I laugh despite myself. I hate how much I love this place. How much I love these ridiculous people. I hate that my mistakes have lost the pub business and disrupted everyone’s day.

“No, I’m...” I look up at the ceiling to try and blink back tears. When I finally find my voice again, it’s just above a whisper. “I’m just really, really sorry. I didn’t mean to... I wanted to help.” I sigh down at my hands. “I told Jack I was a mess. He didn’t listen to me.”

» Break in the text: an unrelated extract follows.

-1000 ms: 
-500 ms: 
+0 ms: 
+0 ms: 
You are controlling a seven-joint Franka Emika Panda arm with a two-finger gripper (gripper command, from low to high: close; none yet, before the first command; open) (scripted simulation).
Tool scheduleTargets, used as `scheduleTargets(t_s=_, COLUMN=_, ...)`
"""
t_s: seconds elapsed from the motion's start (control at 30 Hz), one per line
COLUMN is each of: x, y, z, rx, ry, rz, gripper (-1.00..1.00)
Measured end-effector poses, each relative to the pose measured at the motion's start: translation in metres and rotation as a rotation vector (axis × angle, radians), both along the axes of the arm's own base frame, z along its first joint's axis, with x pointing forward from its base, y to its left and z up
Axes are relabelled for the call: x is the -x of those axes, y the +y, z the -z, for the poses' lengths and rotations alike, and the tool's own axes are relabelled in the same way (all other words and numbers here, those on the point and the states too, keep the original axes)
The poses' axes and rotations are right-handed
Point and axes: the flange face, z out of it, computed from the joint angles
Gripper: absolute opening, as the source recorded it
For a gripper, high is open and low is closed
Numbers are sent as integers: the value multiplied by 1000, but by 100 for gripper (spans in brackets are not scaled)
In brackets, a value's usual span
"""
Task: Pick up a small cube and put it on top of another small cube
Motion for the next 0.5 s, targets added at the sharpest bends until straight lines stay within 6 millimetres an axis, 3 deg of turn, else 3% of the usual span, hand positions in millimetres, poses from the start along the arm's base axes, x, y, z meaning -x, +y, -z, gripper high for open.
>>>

“Yeah, you’re a mess,” Nina says. The words surprise me. I glance up at her and her usually severe expression softens into a smile. “And so am I. And so is Oliver, for that matter. I swear the man can’t take off a pair of shoes without leaving them in a heap. The point is, everyone’s a mess. Your messes just happen to be quite literal. Those are the best kind, believe me.”

I fiddle with my phone. “I don’t know.”

“Well, I do know. I’m the queen of figurative mess-making. Surprise, I know.”

Sebastian startles us both when he leaps onto the table. He looks at Nina, then at me, and steps from the table and into my lap. I give him a scratch between the ears.

Nina eyes Sebastian. “See? That cat knows. And for what it’s worth, I think Jack will like the pub’s new look when he sees it, but... if he doesn’t... don’t take it personally, okay? It wouldn’t be about you.”

I meet her gaze. She wears a sincere look of concern. It’s tinged with a sadness I haven’t seen from her before.

“Now,” Nina says, making both me and Sebastian jump when she slaps the tabletop with both hands. “Back to work. We’ve got plenty of mess left to clean up.”

Nina leaves, muttering under her breath about the string lights. I finish making my posts about the pub’s delayed opening and think about Jack. All night I’d been imagining how excited and surprised he’d be to see the pub’s transformation. I hadn’t really considered it could go any other way, though, of course it could. Jack told me himself he doesn’t do well with changes at the pub.

Well, he’ll definitely be surprised.

Sebastian purrs beside me, as if to reassure me, but it doesn’t help.

I’ve got the uneasy feeling that my great idea might be even more of a disaster than it is already.

Twelve

Jack

When I finally arrive at the Local, I wonder if I’ve somehow stepped into the wrong place. The pub is almost unrecognizable. All the black-and-white photos are gone. In their place are paintings—many of them mine, but some that aren’t. Photographs. Framed newspaper clippings. Guinness and Murphy’s and Beamish paraphernalia. And dozens of items I can’t yet identify.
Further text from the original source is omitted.